Ferdinando Martins é professor doutor na ECA-USP, onde coordena o Centro de Documentação Teatral. Jurado do Prêmio Shell de Teatro e da APCA. Realiza pesquisas sobre teatro, performance e produção cultural nas Américas e no Oriente Médio.

7Pisos

Não somos todos iguais. Nas lógicas da dominação, nossos corpos valem mais ou valem menos de acordo com critérios alheios à nossa vontade. A peça 7PISOS, do grupo Folias, revela mecanismos que conduzem o paciente Giuseppe Corte, escritor com sintomas leves de uma doença não identificada, a um quadro cada vez pior. Não se trata do agravamento de uma enfermidade, mas sim da submissão de um corpo tornado abjeto pelo discurso médico à ordem dominante. Um homem negro, artista, inteligente converte-se ao longo da apresentação em um monstro moribundo e aparvalhado. 

A dramaturgia, de Paloma Franca Amorim, teve como ponto de partida em um conto de Dino Buzatti, escritor e dramaturgo italiano que em várias obras trata de processos de alienação e alheamento dos sujeitos de maneira involuntária, revelando como somos cruelmente atravessados por sistemas e estruturas que querem pacificar os corpos como exercício de poder. Em 7PISOS, um hospital emprega um método particular de tratamento, dividindo os andares de acordo com a suposta gravidade dos enfermos. 

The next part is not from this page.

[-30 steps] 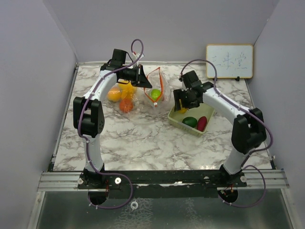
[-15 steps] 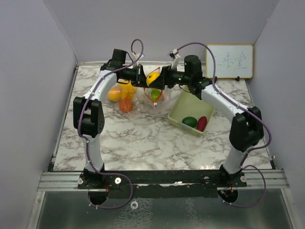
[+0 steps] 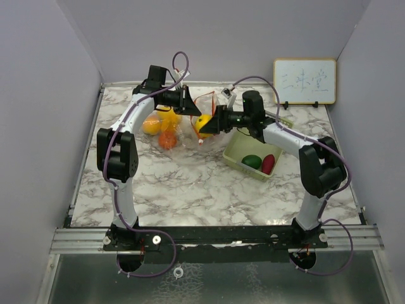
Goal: Place the food in the zip-top bag and seal the zipper
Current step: Place the fake fruit in the zipper food storage bag.
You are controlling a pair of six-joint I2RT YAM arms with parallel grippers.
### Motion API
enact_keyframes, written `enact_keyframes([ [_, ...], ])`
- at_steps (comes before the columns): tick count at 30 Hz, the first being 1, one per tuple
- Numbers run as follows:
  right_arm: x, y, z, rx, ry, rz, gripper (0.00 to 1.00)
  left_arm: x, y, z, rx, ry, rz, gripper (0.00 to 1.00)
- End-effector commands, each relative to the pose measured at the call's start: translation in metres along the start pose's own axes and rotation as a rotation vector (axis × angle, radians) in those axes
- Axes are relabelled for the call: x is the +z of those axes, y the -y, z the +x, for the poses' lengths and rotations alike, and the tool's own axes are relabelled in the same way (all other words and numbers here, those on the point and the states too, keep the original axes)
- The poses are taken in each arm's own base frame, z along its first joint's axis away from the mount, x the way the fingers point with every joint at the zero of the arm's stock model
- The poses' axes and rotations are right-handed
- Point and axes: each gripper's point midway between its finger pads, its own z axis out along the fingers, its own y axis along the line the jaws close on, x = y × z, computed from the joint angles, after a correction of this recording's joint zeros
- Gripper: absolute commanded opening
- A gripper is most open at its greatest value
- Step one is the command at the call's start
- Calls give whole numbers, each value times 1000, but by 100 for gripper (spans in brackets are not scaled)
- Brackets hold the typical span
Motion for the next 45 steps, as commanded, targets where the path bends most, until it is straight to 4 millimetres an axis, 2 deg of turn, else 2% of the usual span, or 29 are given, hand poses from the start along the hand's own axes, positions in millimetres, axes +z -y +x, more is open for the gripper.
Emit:
enact_keyframes([
  [1, -3, 12, 24, 33, -23, 42, 33, -7, 39, -9, 45, 29, 115, 0],
  [5, -4, 38, 29, 47, -41, 184, 33, -9, 44, -12, 47, 39, 133, 0],
  [8, -12, 67, 16, 50, -25, 384, 34, -11, 47, -10, 43, 39, 135, 0],
  [10, -18, 78, 0, 33, 14, 476, 34, -13, 50, -7, 40, 40, 135, 0],
  [13, -20, 84, -29, 14, 95, 547, 34, -16, 52, -1, 35, 39, 133, 0],
  [17, -6, 77, -67, 8, 169, 508, 34, -18, 55, 5, 29, 35, 130, 0],
  [20, 5, 76, -74, 29, 168, 483, 33, -21, 59, 4, 37, 42, 131, 0],
  [24, 17, 66, -70, 43, 142, 412, 33, -20, 61, 1, 45, 48, 131, 0],
  [28, 30, 24, -49, 27, 64, 222, 33, -19, 56, 3, 45, 43, 123, 0],
  [32, 19, -14, -26, -15, 22, 83, 32, -16, 46, 9, 43, 26, 92, 0],
  [37, 11, -29, 4, -89, -86, 40, 31, -17, 38, 10, 41, 30, 56, 0],
  [40, 19, -25, 16, -122, -123, 79, 31, -19, 44, 4, 56, 49, 63, 0],
  [42, 27, -8, 21, -119, -133, 160, 31, -20, 51, 2, 56, 65, 87, 0],
  [45, 32, 31, 19, -106, -134, 350, 31, -24, 64, 0, 53, 90, 124, 0],
])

Logo de entrada, atores vestidos de médico destacam-se em um cenário com poucos elementos. As roupas brancas se impõem como produtoras de uma verdade fajuta, contrastando com o corpo negro que sintetiza vários outros. Não por acaso, mesclam-se em Giuseppe tantos outros negros e negras, de Amarildo a Marielle Franco. Gradualmente, o público acompanha a descida ao inferno de Giuseppe. O dispositivo já bastante empregado pelo Folias de abrir a porta do teatro para a rua indica, em 7PISOS, o pertencimento de artistas ao mundo dos boêmios e dos excluídos, dos que não se encaixam nas estruturas de dominação. 

É um espetáculo incômodo, pois revela que nossos limites e impotências diante dos mecanismos de exclusão e da taxonomia dos corpos. Mas é uma abordagem necessária nesses tempos de neonazismos e ascensão da direita tresloucada, pois só haverá algum abalo nas estruturas se a loucura de Giuseppe e de todos os artistas persistirem em se revelar.